• Fox Interactive Media has laid off 5 percent of its staff at MySpace, FoxSports.com, IGN and PhotoBucket. Heidi MacDonald confirms the MySpace cuts include marketing manager Sam Humphries, who headed up the comic-book content.
In the comments section, Dark Horse Senior Managing Editor Scott Allie says the online anthology MySpace Dark Horse Presents, a partnership between the publisher and the social-networking site, will continue.
• As Chris Mautner noted yesterday, Sammy Harkham has canceled his Drawn and Quarterly series Crickets after just two issues. The reason? The new Diamond threshold.

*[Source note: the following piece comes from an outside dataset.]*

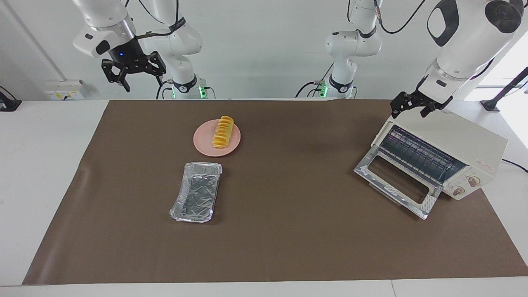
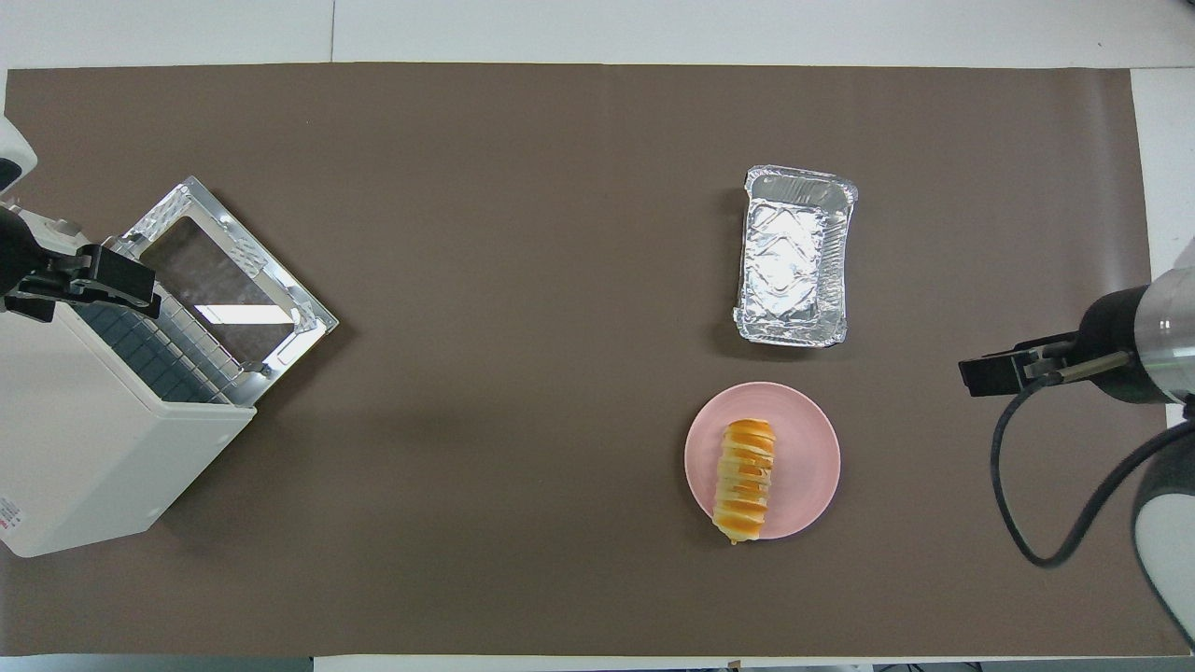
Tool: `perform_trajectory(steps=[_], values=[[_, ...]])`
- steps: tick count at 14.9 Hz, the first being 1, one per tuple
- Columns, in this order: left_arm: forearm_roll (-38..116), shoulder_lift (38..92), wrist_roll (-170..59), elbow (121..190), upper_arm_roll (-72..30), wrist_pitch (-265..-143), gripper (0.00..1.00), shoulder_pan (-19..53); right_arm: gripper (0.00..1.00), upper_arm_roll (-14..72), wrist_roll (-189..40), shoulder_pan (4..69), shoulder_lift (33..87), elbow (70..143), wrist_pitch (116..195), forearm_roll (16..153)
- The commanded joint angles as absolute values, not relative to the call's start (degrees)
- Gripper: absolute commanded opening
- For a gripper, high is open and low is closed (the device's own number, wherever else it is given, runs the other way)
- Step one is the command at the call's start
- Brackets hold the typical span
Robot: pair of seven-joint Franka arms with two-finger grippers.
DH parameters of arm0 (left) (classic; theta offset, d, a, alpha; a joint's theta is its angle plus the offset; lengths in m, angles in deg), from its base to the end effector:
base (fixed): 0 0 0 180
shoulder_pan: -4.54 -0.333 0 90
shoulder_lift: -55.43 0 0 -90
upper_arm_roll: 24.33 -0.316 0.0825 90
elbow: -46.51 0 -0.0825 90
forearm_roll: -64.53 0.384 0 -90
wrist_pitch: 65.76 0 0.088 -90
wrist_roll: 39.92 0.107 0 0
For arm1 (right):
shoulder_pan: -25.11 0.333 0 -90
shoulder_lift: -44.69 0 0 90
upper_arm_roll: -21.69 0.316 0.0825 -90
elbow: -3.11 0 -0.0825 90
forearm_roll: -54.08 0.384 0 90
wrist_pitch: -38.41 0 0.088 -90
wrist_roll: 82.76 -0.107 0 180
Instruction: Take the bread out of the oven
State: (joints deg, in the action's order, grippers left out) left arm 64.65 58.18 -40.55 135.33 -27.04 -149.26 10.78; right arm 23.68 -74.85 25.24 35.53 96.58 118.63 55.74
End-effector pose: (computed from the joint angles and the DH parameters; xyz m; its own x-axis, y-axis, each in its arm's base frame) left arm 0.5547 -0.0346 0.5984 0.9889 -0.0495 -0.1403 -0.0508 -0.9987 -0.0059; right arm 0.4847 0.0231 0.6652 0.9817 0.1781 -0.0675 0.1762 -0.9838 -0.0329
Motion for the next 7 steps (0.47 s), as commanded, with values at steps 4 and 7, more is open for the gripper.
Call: perform_trajectory(steps=[4, 7], values=[[65.0, 56.6, -39.7, 136.9, -26.9, -149.4, 1.0, 10.3, 1.0, 24.2, -73.7, 23.2, 39.8, 94.9, 118.1, 55.7], [65.0, 56.6, -39.7, 136.9, -26.9, -149.4, 1.0, 10.3, 1.0, 24.2, -74.1, 23.1, 41.3, 96.7, 121.6, 55.7]])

• Blogger Johanna Draper Carlson points out that Tokyopop has canceled solicitations for 16 titles.
• Writing for Portland, Ore.'s Willamette Week, Brandon Seifert checks in with local publishers to see how the new Diamond policy will affect them.

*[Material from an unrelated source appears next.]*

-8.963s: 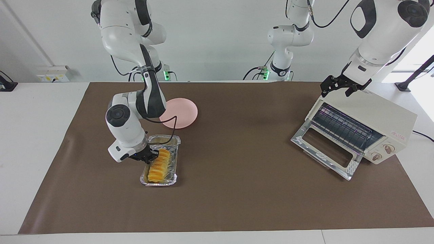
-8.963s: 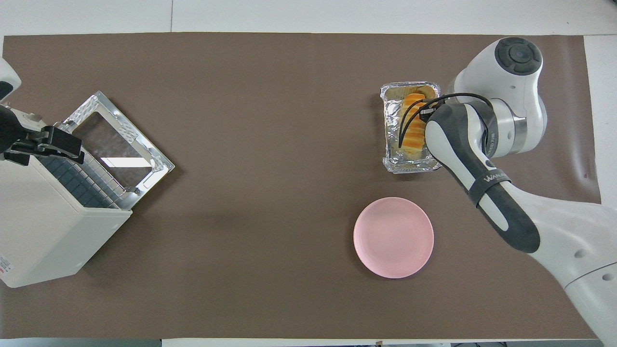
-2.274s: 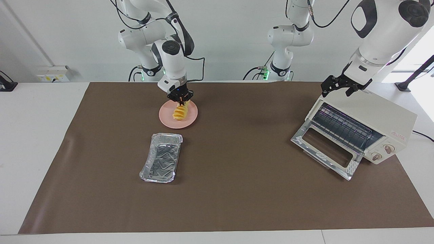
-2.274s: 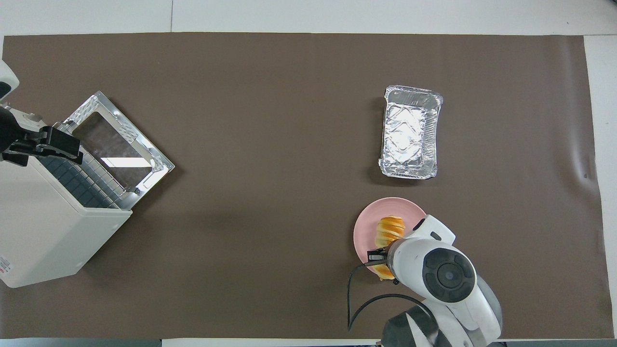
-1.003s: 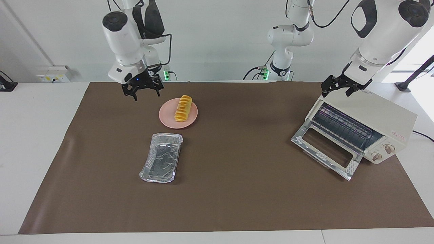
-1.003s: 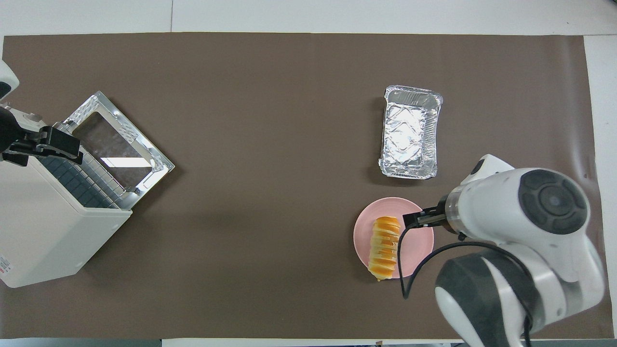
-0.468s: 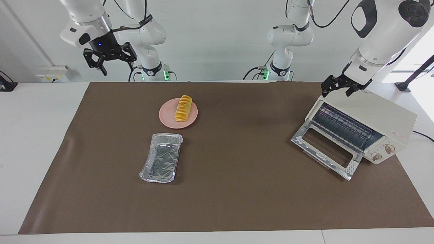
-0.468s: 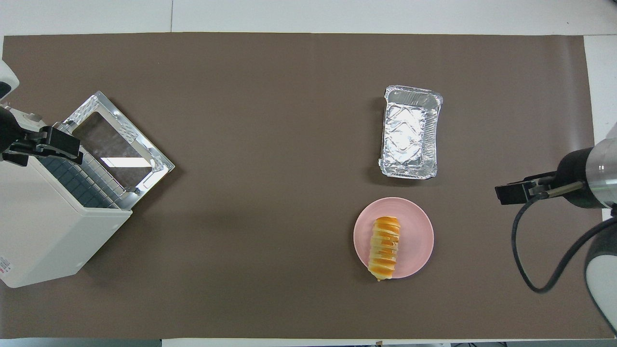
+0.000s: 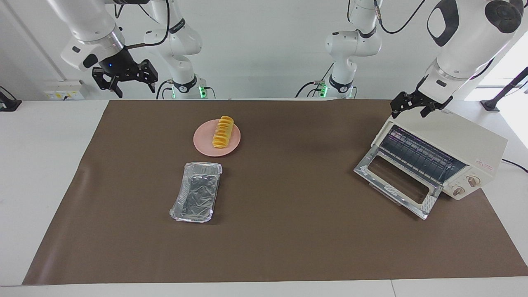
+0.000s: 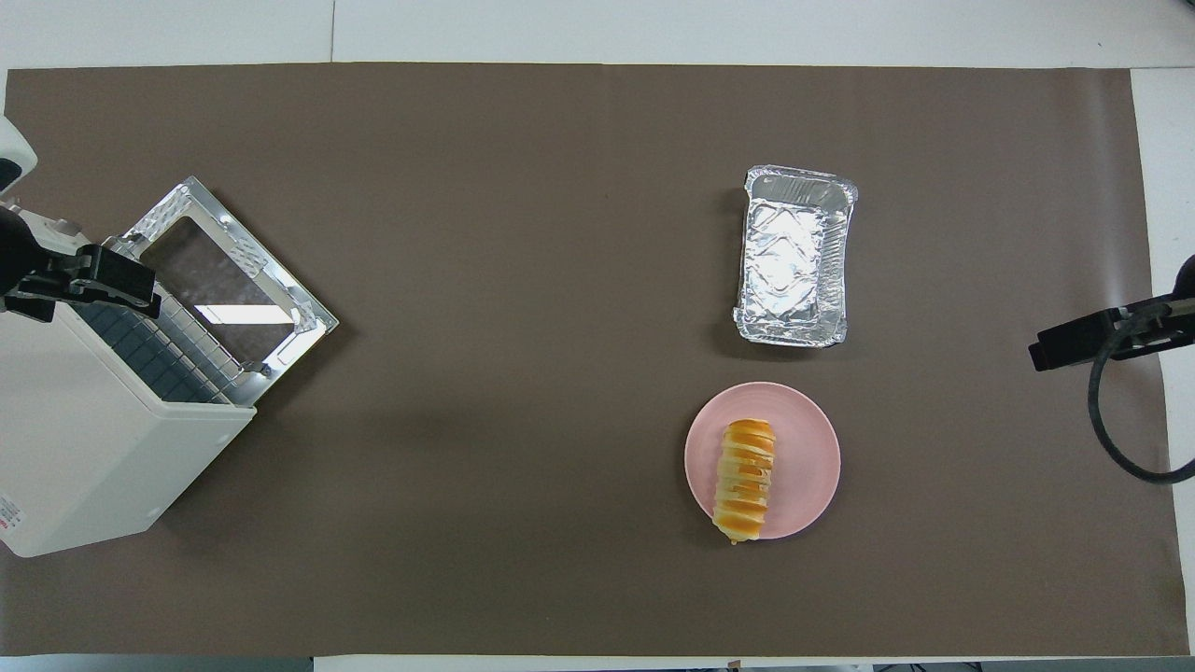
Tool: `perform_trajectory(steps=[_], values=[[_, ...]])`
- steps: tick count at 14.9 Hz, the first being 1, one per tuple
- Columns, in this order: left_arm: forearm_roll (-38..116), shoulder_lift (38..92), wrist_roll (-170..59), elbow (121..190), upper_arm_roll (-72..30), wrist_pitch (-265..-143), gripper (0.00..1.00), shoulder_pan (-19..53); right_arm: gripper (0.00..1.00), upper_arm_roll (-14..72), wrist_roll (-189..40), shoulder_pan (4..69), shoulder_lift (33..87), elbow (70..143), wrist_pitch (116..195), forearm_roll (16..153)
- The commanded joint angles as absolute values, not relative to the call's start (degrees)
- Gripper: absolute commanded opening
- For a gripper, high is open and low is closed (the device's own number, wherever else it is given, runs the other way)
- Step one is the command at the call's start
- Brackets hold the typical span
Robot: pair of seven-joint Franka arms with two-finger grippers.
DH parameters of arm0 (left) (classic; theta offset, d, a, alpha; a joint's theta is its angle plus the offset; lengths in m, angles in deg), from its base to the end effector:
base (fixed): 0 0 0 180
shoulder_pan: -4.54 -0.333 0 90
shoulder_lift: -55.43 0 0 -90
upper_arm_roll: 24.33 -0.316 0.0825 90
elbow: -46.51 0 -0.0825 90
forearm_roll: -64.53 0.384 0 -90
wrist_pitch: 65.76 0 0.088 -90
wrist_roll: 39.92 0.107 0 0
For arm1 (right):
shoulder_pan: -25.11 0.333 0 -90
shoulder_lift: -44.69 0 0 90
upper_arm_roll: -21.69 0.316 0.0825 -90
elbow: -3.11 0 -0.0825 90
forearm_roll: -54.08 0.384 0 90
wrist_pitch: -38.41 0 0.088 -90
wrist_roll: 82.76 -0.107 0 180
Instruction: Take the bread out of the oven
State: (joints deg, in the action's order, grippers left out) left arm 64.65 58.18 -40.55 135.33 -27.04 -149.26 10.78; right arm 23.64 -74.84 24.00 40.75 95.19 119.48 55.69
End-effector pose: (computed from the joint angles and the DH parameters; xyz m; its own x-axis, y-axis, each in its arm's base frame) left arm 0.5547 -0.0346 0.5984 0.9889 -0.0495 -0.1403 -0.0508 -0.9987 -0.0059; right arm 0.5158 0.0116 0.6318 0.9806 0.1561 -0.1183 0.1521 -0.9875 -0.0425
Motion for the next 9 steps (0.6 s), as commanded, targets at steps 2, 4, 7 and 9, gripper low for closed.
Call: perform_trajectory(steps=[2, 4, 7, 9], values=[[65.0, 56.6, -39.7, 136.9, -26.9, -149.4, 1.0, 10.3, 1.0, 24.2, -74.2, 23.1, 41.4, 98.3, 123.2, 55.6], [65.0, 56.6, -39.7, 136.9, -26.9, -149.4, 1.0, 10.3, 1.0, 24.2, -74.8, 23.2, 41.1, 99.4, 124.4, 55.4], [65.0, 56.6, -39.7, 136.9, -26.9, -149.4, 1.0, 10.3, 1.0, 24.2, -74.9, 23.2, 41.1, 99.3, 124.4, 55.4], [65.0, 56.6, -39.7, 136.9, -26.9, -149.4, 1.0, 10.3, 1.0, 24.2, -74.9, 23.2, 41.1, 99.3, 124.4, 55.4]])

• Washington City Paper rounds up cartoonist reactions to Village Voice Media suspending syndicated comics in its 15 alternative weeklies.
• New York's new sales-tax law initially seemed like good news to small retailers who have to compete online with Amazon's deep discounts. But Pop Syndicate's Chris Williams worries that silver lining has a dark cloud.
• At Digital Strips, Brigid Alverson writes that in the wake of the new Diamond threshold, "there’s no doubt that webcomics and other electronic media are suddenly looking better and better": "It’s not surprising that the [Diamond] system is collapsing; what’s surprising is that it ever worked to begin with. It worked in part because it catered to a very narrow but very dedicated group of fans and because before the internet was invented, there were no alternatives."
• Could the iPhone be the distribution solution, or at least a solution, for the small press? Newsarama takes a look.
• At Fleen, Gary Tyrrell eyes the success of Monty Python's Flying Circus on YouTube, and sees it as "another example of the rewards possible when you provide compelling & quality content."